In this episode you’ll learn about: 

  • The dangers in using AI to determine who law enforcement investigates, who gets housing or mortgages, who gets jobs, and other decisions that affect people’s lives and freedoms. 
  • How "moral crumple zones” in technological systems can divert responsibility and accountability from those deploying the tech. 
  • Why transparency and openness of AI systems — including training AI on consensually obtained, publicly visible data — is so important to ensure systems are developed without bias and to everyone’s benefit. 
  • Why “watermarking” probably isn’t a solution to AI-generated disinformation. 

Kit Walsh is a senior staff attorney at EFF, serving as Director of Artificial Intelligence & Access to Knowledge Legal Projects. She has worked for years on issues of free speech, net neutrality, copyright, coders' rights, and other issues that relate to freedom of expression and access to knowledge, supporting the rights of political protesters, journalists, remix artists, and technologists to agitate for social change and to express themselves through their stories and ideas. Before joining EFF, Kit led the civil liberties and patent practice areas at the Cyberlaw Clinic, part of Harvard University's Berkman Klein Center for Internet and Society; earlier, she worked at the law firm of Wolf, Greenfield & Sacks, litigating patent, trademark, and copyright cases in courts across the country. Kit holds a J.D. from Harvard Law School and a B.S. in neuroscience from MIT, where she studied brain-computer interfaces and designed cyborgs and artificial bacteria. 

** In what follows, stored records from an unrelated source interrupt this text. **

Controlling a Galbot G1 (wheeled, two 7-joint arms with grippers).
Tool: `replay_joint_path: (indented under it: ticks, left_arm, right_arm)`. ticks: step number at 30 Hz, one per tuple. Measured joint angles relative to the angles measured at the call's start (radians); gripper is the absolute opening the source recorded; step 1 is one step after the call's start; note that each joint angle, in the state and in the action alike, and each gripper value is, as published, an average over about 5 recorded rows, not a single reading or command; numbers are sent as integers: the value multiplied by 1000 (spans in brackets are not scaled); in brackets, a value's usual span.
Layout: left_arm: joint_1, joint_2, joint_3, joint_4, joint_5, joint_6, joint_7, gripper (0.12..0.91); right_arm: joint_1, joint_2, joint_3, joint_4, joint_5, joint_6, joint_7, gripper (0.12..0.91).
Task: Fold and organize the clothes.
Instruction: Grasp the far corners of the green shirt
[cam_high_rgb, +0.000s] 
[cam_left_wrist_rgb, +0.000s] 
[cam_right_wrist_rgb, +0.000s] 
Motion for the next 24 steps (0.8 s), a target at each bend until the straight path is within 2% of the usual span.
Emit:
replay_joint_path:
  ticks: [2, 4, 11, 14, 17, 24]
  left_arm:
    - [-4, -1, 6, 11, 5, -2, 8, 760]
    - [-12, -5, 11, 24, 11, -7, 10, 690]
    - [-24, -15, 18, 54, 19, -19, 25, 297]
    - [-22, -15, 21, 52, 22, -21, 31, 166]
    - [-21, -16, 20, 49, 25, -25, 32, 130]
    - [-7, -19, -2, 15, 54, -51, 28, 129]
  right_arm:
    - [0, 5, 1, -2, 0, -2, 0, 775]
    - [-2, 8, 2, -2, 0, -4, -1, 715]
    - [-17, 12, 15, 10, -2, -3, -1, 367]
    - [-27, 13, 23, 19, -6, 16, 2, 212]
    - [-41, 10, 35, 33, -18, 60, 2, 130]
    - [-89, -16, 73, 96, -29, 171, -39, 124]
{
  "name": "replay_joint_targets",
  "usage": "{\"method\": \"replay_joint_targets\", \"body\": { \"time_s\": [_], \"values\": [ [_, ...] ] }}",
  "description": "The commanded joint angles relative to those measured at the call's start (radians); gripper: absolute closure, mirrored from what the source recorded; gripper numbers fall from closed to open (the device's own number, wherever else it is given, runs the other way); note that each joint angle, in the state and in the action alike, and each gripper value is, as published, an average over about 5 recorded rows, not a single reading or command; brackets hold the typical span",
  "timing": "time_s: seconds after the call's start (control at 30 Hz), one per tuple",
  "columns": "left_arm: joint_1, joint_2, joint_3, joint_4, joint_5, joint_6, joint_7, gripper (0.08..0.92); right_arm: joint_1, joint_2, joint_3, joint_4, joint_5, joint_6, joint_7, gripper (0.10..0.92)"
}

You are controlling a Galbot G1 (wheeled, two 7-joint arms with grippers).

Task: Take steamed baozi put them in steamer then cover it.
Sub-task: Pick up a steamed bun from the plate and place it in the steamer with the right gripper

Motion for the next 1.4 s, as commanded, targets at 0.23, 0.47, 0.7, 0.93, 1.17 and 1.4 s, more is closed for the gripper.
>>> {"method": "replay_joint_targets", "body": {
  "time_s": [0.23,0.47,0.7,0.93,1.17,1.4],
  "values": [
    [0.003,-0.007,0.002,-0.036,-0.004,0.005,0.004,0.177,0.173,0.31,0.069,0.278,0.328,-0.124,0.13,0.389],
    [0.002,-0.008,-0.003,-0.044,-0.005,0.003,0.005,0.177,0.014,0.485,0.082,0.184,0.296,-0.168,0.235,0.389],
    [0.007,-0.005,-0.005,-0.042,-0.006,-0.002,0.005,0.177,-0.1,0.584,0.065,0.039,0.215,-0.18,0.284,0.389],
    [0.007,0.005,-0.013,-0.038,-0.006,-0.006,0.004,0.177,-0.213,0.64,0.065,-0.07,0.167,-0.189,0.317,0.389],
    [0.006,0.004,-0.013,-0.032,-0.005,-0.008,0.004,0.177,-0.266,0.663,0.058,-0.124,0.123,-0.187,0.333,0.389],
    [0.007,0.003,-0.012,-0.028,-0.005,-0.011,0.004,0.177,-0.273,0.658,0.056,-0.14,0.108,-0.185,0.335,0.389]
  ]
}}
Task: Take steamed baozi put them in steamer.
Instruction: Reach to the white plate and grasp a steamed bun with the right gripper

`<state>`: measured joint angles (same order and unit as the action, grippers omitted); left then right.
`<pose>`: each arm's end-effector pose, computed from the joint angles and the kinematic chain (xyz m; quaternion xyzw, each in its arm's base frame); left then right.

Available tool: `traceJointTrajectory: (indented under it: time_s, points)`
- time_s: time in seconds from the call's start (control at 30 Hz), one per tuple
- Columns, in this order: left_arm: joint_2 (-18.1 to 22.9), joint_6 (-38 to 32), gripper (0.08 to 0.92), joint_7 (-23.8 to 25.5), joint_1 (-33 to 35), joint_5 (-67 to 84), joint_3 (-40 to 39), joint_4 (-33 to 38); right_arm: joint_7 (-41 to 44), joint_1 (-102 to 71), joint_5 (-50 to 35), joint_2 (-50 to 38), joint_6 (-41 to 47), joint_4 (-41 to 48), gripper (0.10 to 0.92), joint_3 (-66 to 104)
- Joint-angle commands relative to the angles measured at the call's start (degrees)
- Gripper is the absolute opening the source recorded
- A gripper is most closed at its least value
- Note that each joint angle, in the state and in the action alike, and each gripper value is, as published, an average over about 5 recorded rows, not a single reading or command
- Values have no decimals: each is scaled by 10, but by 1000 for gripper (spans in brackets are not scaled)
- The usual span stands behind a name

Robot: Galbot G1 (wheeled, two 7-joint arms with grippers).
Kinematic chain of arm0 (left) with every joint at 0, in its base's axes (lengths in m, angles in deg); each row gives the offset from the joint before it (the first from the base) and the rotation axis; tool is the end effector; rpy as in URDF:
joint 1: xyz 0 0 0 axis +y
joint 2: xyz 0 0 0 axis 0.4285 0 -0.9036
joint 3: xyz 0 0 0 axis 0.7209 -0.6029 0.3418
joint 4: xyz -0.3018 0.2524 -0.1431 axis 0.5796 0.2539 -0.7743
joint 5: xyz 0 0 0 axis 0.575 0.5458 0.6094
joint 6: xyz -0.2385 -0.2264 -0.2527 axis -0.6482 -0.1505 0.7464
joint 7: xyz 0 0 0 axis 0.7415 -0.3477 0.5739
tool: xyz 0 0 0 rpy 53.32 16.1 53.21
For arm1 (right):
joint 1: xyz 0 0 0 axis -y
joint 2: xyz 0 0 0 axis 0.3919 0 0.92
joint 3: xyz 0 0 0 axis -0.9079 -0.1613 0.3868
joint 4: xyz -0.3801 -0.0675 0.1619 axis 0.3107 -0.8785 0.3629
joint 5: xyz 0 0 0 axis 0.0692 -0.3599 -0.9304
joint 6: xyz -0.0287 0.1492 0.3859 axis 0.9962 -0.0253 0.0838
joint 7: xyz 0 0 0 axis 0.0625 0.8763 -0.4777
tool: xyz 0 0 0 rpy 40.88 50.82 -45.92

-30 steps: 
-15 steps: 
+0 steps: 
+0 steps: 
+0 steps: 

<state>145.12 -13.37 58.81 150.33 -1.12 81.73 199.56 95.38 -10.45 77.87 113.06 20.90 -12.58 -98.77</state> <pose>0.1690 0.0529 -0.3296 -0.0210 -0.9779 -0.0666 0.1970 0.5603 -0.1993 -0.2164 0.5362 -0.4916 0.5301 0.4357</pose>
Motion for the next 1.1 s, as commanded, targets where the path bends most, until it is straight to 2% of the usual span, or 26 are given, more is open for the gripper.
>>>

Jacob Hoffman-Andrews is a senior staff technologist at EFF, where he is lead developer on Let's Encrypt, the free and automated Certificate Authority; he also works on EFF's Encrypt the Web initiative and helps maintain the HTTPS Everywhere browser extension. Before working at EFF, Jacob was on Twitter's anti-spam and security teams. On the security team, he implemented HTTPS-by-default with forward secrecy, key pinning, HSTS, and CSP; on the anti-spam team, he deployed new machine-learned models to detect and block spam in real-time. Earlier, he worked on Google’s maps, transit, and shopping teams.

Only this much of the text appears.